March 2, 2006

menu development and licensing

Posted in development at 12:27 am by foodhacking

Hello, I have been working on menu development and other food projects- they are very exciting and I love talking about them with people, but I feel shy about posting them out on the internet until they “launch” into people’s mouths. Once that’s done, I will open-source the recipes and development notes here in this blog.

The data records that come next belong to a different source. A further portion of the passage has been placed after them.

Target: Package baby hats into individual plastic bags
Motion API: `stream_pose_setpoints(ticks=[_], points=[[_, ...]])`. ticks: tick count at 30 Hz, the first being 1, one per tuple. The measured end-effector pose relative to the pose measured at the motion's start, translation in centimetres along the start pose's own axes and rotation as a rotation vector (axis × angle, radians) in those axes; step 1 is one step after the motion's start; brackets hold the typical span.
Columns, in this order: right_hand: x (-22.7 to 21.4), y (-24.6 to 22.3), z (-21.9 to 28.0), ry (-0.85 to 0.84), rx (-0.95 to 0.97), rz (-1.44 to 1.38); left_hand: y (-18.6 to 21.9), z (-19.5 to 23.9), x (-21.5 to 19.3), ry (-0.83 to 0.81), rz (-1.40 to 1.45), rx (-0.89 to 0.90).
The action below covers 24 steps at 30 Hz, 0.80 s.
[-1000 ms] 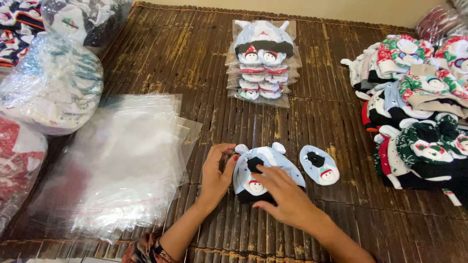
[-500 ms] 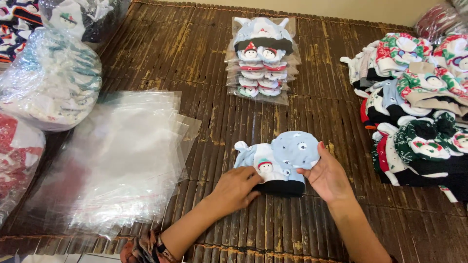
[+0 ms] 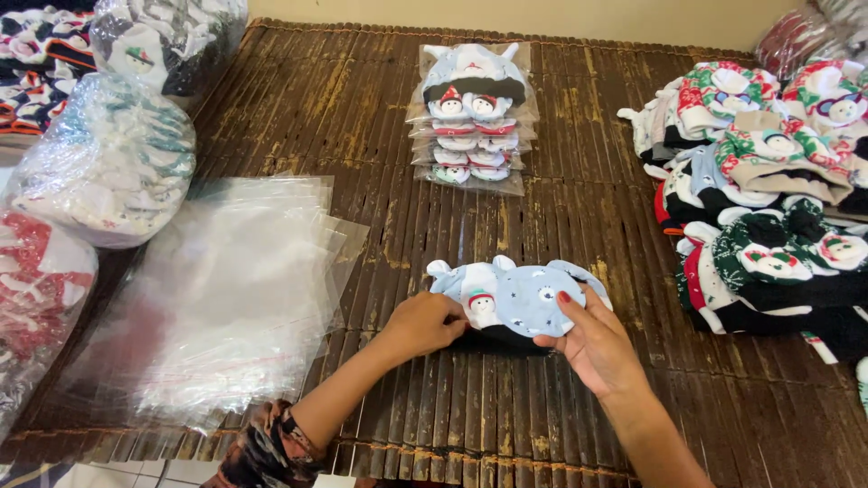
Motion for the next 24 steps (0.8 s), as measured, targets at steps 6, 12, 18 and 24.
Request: stream_pose_setpoints(ticks=[6,12,18,24], points=[[1.3,0.8,1.4,-0.064,-0.137,0.079,3.8,1.0,0.0,0.177,-0.258,0.289],[4.9,1.0,5.0,-0.211,-0.645,0.578,2.2,0.4,-0.7,0.319,0.011,0.225],[2.5,1.9,3.1,-0.057,-0.425,0.584,3.6,2.5,1.2,0.375,-0.269,0.341],[3.6,0.1,4.9,-0.052,-0.660,0.650,0.3,-0.7,0.9,0.366,0.299,0.149]])
Point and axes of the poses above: each hand's wrist, its own z-axis away from the middle knuckle, its own x-axis out of the palm, y = z × x, the point moved 8 cm from there along -z, towards the middle knuckle, and after that the axes turned 7 degrees about -z, right-handed, at the moved point
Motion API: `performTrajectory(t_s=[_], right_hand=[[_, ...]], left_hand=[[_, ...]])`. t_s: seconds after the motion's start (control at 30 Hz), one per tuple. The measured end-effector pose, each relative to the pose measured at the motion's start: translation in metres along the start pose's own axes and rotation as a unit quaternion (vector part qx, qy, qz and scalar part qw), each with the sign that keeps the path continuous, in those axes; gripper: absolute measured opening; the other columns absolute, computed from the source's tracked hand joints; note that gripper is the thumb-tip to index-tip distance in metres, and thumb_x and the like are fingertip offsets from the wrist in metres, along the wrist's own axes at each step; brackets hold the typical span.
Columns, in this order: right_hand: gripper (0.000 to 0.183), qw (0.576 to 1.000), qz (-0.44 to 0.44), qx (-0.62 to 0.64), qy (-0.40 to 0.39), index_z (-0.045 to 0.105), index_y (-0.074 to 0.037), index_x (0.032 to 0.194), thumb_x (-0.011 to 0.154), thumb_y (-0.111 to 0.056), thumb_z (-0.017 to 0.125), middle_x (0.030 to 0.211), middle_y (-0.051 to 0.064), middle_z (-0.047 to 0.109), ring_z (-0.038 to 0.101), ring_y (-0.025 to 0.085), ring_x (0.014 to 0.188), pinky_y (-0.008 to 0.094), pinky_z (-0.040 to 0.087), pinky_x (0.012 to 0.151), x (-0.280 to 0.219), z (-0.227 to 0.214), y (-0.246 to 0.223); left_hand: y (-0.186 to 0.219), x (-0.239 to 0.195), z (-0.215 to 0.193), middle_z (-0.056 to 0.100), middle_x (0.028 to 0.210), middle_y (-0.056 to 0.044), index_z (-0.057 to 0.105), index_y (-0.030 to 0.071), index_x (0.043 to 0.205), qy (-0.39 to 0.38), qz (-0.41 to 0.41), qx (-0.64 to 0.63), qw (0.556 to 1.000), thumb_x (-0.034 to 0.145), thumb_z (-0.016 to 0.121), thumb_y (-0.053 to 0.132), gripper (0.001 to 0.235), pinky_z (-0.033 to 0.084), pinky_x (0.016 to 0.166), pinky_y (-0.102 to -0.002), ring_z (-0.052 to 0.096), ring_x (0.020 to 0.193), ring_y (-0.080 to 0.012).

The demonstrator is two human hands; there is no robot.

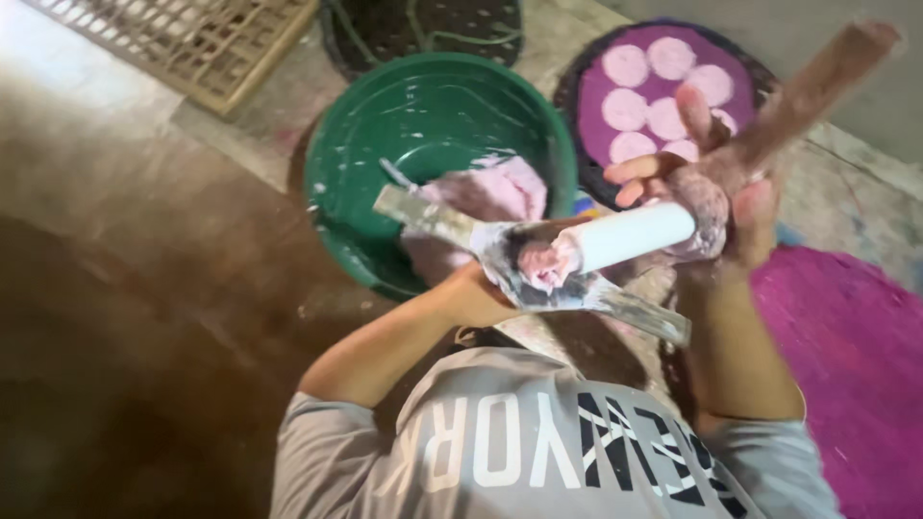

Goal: The person scoops pink paste from a green bucket and uses a wooden mold to press circular shapes onto a pink glittery surface. The person repeatedly fills the mold, presses it down, and removes the formed circles, arranging them in rows on the surface.

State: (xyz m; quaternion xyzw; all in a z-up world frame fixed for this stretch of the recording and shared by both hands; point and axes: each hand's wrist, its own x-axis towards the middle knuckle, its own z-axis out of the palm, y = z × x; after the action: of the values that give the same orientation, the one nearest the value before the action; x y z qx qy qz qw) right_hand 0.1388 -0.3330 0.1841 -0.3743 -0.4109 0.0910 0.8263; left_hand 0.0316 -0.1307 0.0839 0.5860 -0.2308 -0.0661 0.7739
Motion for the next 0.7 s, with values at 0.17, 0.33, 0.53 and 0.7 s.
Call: performTrajectory(t_s=[0.17, 0.33, 0.53, 0.7], right_hand=[[0.055, 0.886, -0.026, -0.426, -0.184, 0.051, -0.043, 0.146, 0.097, -0.018, 0.057, 0.142, 0.033, 0.056, 0.065, 0.051, 0.12, 0.058, 0.063, 0.093, -0.053, -0.023, -0.107], [0.058, 0.797, -0.111, -0.555, -0.214, 0.039, -0.024, 0.152, 0.097, -0.021, 0.058, 0.129, 0.031, 0.061, 0.069, 0.049, 0.114, 0.052, 0.062, 0.089, -0.12, -0.022, -0.176], [0.061, 0.819, -0.02, -0.567, -0.082, 0.034, -0.018, 0.157, 0.101, -0.02, 0.058, 0.141, 0.033, 0.06, 0.074, 0.034, 0.111, 0.043, 0.063, 0.092, -0.186, -0.052, -0.233], [0.084, 0.855, 0.127, -0.503, 0.018, 0.016, -0.009, 0.163, 0.098, -0.037, 0.06, 0.163, 0.03, 0.026, 0.029, 0.042, 0.153, 0.051, 0.028, 0.128, -0.259, -0.097, -0.292]], left_hand=[[0.045, 0.041, 0.056, 0.074, 0.113, -0.008, 0.068, 0.01, 0.126, -0.007, -0.034, 0.368, 0.929, 0.089, 0.082, 0.025, 0.043, 0.057, 0.09, -0.031, 0.072, 0.103, -0.0182], [0.043, 0.079, 0.127, 0.071, 0.106, -0.009, 0.065, 0.008, 0.118, -0.123, -0.135, 0.137, 0.974, 0.087, 0.079, 0.021, 0.036, 0.055, 0.084, -0.032, 0.07, 0.097, -0.0178], [-0.035, 0.12, 0.209, 0.066, 0.122, -0.011, 0.059, 0.01, 0.135, -0.209, 0.073, 0.207, 0.953, 0.084, 0.074, 0.023, 0.055, 0.05, 0.097, -0.036, 0.064, 0.115, -0.024], [-0.083, 0.188, 0.272, 0.067, 0.127, -0.016, 0.06, 0.004, 0.133, -0.27, 0.139, 0.475, 0.826, 0.079, 0.078, 0.035, 0.064, 0.052, 0.098, -0.038, 0.066, 0.114, -0.03]])
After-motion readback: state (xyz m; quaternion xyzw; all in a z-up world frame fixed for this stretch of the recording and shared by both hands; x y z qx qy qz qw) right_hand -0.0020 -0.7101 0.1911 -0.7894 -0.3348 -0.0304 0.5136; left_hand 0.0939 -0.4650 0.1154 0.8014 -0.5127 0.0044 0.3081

Menu development is fun and fantastic and I am going in some supercool stimulating directions that I think will really expand and challenge my aesthetic. Sometimes I look at recipes i’m working on and think: “that’s a ripoff of something from the Fat Duck/Jardiniere/WD-50/El Bulli/blah blah”- that’s the nature of cooking, right? You can’t copyright the important part of a recipe: the list of components. Every technique or dish you learn is reused in some other dish you make. Like knitting patterns, the cooking world should be ideally suited to concepts like “open source” and Creative Commons licensing, having a moral belief system about proprietary knowledge that is complementary to free flow of information. All chefs steal others’ recipes regularly, and they’re blatant about it and okay with it since the personal/team skill is what really makes this incarnation of a dish unique.

I don’t really think about licensing recipes- I just assume everyone can use them no matter what, since there’s no copyright notice. maybe it’s important to have a Creative Commons license to make a statement about how copyright can be used for good, but then the license usually has the requirement of Attribution. Attribution in cooking is polite- paying homage to the innovators of cuisine. Who you stole the recipe from. But at some level, if you are cooking the dish, it’s your dish and attributing it to other people can seem over-necessary or psychotic, especially with classical french stuff where the names of dishes and techniques often don’t even link to the chef, but the object of the chef’s affections (Melba Toast! Bet she loves being remembered for toast.) I’m not a big fan of Attribution for my own stuff, but I will always endeavor to name the sources and inspirations for dishes- that’s part of the enjoyment of someone’s cuisine, knowing the origination.

If you ever use recipes from this development, let me know! Even if you don’t let anyone else know. My cuisine is attempting to communicate with your cuisine- and if we are lucky enough to sample each others’ cooking, our dishes become an ongoing dialogue.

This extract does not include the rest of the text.